Yersinia Pestis Is Still Being Researched
Yersinia Pestis is still being researched will be the following fact about the Black Death. Alexandre Yersin, a French/Swiss bacteriologist, discovered the Black Death's causal agent in 1894 while researching a plague epidemic in Hong Kong. After Yersin, the bacteria was given the name Yersinia Pestis, and it was eventually discovered to be the cause of the Justinian Plague. The Yersinia Pestis research is still going on, and it's yielding some interesting results.
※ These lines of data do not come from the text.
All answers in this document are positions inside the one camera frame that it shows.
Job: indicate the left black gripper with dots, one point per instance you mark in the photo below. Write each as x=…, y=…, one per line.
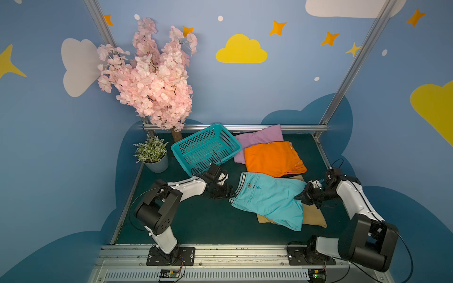
x=222, y=188

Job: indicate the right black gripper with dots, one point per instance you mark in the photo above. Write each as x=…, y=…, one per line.
x=311, y=194

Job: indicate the beige pants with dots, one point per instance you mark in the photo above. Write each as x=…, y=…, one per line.
x=312, y=216

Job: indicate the teal pants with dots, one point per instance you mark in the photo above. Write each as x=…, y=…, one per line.
x=273, y=198

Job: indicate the teal plastic basket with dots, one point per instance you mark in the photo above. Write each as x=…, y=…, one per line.
x=197, y=152

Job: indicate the orange pants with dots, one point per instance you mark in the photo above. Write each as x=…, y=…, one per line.
x=275, y=159

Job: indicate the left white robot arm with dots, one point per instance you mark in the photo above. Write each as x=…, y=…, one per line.
x=159, y=205

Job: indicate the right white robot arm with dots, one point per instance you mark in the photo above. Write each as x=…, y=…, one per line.
x=368, y=239

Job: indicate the purple folded pants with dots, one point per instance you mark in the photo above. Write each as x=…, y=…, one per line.
x=267, y=135

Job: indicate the small potted green plant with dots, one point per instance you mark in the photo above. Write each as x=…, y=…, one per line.
x=153, y=153

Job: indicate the right green circuit board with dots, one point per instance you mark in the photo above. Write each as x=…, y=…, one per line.
x=317, y=275

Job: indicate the green circuit board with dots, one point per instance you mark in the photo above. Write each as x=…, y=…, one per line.
x=317, y=275
x=169, y=275

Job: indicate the left green circuit board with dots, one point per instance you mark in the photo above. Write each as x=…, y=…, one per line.
x=169, y=275

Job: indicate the pink blossom artificial tree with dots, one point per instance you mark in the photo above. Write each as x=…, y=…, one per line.
x=155, y=81

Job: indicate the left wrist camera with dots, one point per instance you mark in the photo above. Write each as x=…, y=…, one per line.
x=214, y=170

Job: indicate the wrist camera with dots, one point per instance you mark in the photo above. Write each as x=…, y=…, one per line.
x=333, y=176
x=214, y=170

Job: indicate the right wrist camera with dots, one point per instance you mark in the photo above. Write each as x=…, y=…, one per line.
x=333, y=176

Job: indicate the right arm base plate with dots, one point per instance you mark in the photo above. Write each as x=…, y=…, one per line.
x=299, y=255

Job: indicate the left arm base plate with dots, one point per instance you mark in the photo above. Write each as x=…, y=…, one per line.
x=180, y=255

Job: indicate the aluminium back rail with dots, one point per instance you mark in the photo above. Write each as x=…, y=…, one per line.
x=248, y=128

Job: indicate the aluminium rail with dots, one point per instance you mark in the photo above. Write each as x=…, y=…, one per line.
x=223, y=264
x=248, y=128

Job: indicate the aluminium front rail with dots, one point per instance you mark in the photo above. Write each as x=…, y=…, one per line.
x=223, y=264

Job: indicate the aluminium frame post left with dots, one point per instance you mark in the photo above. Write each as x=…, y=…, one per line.
x=95, y=11

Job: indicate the aluminium frame post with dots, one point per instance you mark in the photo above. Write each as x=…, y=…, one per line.
x=388, y=10
x=95, y=11

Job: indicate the aluminium frame post right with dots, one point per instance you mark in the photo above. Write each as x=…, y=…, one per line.
x=388, y=10
In 2010, a team of medical geneticists led by Mark Achtman concluded that all three plague epidemics originated in or around China. The ancient genome of Yersinia Pestis from Black Death victims from the East Smithfield burial site in London was sequenced and reassembled by a team of 16 researchers from the Max Planck Institute in 2011. They came to the conclusion that all contemporary strains of the bacterium came from the Black Death pandemic. Another team of researchers from the same institute discovered the oldest known Yersinia Pestis genome in 2018, which dates back 3800 years. This strain was discovered in the skeletons of two people who died of the disease at a Late Bronze Age burial site in Russia. It is thought to be the forerunner of the Justinian Plague, Black Death, and Third Pandemic.